Instructions to follow.
Only one stretch of the data below is needed. Output the lines from the one with "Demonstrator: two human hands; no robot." up to and including the one with "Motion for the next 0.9", exactly as they stand.

+===+

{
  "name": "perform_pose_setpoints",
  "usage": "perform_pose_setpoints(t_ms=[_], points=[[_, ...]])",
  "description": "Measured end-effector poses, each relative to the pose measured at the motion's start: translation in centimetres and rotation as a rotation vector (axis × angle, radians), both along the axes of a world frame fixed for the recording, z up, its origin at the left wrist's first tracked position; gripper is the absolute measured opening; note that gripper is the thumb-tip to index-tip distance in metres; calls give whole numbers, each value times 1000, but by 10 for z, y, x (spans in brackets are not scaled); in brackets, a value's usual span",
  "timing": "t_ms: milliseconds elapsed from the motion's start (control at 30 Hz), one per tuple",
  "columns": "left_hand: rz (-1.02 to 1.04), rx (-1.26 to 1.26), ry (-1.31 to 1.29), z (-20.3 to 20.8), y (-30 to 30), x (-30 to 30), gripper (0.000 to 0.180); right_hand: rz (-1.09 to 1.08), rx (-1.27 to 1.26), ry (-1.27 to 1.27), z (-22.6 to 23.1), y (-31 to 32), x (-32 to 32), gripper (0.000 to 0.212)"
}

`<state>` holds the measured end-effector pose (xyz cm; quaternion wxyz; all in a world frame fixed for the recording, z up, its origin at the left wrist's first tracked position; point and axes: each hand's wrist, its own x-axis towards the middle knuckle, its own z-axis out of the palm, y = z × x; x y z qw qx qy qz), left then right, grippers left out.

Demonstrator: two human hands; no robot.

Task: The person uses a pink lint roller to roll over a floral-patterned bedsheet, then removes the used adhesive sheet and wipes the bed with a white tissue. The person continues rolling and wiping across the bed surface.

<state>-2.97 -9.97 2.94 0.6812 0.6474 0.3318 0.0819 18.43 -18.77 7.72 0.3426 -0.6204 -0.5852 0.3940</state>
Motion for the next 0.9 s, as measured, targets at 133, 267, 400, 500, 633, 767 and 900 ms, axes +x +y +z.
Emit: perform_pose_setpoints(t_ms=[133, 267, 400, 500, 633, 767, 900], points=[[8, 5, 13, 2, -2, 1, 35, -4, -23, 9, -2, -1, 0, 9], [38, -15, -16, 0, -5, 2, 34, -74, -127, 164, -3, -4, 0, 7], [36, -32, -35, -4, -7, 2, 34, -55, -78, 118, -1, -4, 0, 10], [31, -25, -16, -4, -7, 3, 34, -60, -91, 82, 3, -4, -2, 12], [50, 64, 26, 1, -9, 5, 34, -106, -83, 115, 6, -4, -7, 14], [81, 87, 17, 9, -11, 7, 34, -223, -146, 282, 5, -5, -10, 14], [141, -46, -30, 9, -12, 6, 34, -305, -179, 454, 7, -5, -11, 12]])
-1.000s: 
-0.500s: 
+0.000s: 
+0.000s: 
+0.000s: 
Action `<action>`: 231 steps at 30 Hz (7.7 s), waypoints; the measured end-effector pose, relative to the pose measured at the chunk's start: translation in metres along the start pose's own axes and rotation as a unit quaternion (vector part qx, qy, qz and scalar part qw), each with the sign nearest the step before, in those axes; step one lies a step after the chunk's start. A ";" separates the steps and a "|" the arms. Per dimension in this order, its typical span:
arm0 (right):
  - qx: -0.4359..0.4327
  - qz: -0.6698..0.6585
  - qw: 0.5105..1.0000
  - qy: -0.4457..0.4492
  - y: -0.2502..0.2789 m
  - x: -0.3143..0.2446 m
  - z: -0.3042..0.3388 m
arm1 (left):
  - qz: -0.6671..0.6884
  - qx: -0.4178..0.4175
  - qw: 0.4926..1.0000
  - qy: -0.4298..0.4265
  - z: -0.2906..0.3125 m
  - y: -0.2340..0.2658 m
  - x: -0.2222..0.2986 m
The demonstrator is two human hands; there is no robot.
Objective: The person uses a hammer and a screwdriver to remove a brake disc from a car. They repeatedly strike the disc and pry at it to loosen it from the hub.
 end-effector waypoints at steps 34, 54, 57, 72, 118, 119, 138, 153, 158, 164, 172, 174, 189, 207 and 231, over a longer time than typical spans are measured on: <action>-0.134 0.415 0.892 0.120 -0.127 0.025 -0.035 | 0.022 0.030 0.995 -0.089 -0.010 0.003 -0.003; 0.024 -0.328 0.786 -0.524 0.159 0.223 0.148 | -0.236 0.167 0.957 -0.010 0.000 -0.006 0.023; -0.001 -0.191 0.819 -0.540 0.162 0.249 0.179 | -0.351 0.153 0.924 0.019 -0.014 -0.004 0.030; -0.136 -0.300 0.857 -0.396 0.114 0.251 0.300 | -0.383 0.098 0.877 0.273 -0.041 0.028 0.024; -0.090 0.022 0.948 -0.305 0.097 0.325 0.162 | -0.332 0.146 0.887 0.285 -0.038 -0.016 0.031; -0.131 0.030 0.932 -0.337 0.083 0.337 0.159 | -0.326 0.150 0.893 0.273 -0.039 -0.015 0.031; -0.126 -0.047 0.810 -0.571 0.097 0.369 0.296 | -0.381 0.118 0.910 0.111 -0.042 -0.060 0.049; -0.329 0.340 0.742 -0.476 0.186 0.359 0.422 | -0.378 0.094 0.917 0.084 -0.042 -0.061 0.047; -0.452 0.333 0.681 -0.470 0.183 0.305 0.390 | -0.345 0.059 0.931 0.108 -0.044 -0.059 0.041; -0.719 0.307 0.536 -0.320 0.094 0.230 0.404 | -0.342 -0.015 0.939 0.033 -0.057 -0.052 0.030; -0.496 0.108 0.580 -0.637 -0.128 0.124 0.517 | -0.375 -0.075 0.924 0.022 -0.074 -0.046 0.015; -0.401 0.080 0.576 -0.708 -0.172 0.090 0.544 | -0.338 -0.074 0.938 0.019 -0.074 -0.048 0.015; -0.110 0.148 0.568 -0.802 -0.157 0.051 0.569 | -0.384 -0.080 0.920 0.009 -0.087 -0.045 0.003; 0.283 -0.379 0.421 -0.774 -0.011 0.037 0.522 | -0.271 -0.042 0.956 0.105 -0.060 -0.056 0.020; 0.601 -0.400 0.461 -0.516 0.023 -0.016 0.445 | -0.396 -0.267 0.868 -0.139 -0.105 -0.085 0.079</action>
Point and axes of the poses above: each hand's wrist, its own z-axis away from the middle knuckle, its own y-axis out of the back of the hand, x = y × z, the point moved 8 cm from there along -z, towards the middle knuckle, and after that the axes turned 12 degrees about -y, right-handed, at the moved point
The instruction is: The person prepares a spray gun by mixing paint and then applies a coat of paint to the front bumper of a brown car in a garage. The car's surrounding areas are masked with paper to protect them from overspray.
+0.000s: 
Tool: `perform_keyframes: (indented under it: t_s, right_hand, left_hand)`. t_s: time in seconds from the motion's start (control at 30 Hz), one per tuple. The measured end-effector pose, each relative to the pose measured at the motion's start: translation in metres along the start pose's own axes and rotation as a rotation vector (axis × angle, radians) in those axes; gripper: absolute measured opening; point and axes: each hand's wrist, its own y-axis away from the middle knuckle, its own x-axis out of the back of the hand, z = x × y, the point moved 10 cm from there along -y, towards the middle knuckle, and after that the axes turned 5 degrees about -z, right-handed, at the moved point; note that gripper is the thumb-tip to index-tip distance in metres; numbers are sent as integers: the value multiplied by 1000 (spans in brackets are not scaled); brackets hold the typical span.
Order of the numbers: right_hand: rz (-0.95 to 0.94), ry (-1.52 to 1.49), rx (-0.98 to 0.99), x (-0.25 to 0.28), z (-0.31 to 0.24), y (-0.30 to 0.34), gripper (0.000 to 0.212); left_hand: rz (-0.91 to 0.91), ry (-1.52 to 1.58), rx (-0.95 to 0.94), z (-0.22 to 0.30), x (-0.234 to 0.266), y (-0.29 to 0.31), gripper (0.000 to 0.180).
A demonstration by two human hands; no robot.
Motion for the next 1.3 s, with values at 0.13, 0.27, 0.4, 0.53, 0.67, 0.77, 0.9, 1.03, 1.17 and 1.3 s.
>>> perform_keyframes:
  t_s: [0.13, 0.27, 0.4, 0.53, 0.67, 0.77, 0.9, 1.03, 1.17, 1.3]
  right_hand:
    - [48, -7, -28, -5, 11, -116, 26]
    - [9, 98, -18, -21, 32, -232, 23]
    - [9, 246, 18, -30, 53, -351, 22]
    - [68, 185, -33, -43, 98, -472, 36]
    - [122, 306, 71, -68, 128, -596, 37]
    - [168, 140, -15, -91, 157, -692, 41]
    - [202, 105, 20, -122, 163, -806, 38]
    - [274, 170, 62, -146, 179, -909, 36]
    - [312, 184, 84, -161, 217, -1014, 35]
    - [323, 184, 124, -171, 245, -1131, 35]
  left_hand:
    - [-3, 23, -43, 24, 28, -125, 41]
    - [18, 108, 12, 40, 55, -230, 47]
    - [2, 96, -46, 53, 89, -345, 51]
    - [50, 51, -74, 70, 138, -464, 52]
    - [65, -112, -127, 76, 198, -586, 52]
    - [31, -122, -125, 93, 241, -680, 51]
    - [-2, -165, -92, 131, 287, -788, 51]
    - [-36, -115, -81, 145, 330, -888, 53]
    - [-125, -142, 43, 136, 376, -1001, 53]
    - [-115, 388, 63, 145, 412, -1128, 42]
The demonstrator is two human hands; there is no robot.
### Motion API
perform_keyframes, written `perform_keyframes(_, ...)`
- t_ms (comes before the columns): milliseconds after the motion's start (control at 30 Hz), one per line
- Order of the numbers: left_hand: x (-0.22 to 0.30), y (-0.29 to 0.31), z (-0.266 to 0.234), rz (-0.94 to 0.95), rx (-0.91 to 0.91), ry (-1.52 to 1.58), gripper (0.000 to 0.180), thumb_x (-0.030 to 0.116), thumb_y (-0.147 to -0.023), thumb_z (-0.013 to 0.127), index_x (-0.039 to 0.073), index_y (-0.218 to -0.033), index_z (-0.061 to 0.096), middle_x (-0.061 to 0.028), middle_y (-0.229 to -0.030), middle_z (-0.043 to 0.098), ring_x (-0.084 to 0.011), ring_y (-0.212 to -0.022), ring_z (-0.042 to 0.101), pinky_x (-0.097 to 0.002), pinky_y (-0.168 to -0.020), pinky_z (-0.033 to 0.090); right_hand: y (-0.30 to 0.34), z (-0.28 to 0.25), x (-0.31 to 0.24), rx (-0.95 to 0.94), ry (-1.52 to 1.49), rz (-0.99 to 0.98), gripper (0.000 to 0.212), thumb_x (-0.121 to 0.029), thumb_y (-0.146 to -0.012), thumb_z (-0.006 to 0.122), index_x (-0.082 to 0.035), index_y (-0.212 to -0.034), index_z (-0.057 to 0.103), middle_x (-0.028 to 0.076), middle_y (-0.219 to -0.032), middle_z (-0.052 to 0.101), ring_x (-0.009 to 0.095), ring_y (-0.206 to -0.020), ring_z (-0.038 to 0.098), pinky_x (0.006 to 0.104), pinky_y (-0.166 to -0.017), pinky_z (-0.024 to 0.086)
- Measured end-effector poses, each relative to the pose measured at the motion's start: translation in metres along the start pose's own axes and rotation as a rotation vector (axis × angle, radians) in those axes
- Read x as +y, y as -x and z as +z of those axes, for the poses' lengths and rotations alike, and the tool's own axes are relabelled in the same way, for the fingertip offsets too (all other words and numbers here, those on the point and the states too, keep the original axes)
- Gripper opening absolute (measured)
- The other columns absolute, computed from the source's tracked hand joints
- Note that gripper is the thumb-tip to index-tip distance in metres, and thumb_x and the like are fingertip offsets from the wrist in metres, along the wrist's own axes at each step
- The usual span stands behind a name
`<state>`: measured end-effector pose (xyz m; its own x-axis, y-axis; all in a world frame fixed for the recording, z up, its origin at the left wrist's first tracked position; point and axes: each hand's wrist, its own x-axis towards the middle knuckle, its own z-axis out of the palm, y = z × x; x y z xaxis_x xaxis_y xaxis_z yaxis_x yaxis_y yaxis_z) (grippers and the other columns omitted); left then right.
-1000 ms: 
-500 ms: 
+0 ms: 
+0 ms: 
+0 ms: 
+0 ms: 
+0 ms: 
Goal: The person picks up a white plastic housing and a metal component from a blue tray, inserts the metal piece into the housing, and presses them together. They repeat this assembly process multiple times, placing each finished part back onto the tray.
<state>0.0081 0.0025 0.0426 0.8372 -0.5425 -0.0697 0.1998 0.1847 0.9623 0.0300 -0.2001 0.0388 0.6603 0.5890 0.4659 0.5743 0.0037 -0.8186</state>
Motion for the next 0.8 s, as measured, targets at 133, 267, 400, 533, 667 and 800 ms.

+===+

The answer.
Demonstrator: two human hands; no robot.

Task: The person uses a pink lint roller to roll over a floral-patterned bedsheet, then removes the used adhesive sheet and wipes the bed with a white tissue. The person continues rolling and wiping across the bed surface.

<state>-2.97 -9.97 2.94 0.6812 0.6474 0.3318 0.0819 18.43 -18.77 7.72 0.3426 -0.6204 -0.5852 0.3940</state>
Motion for the next 0.9 s, as measured, targets at 133, 267, 400, 500, 633, 767 and 900 ms, axes +x +y +z.

That concludes the output.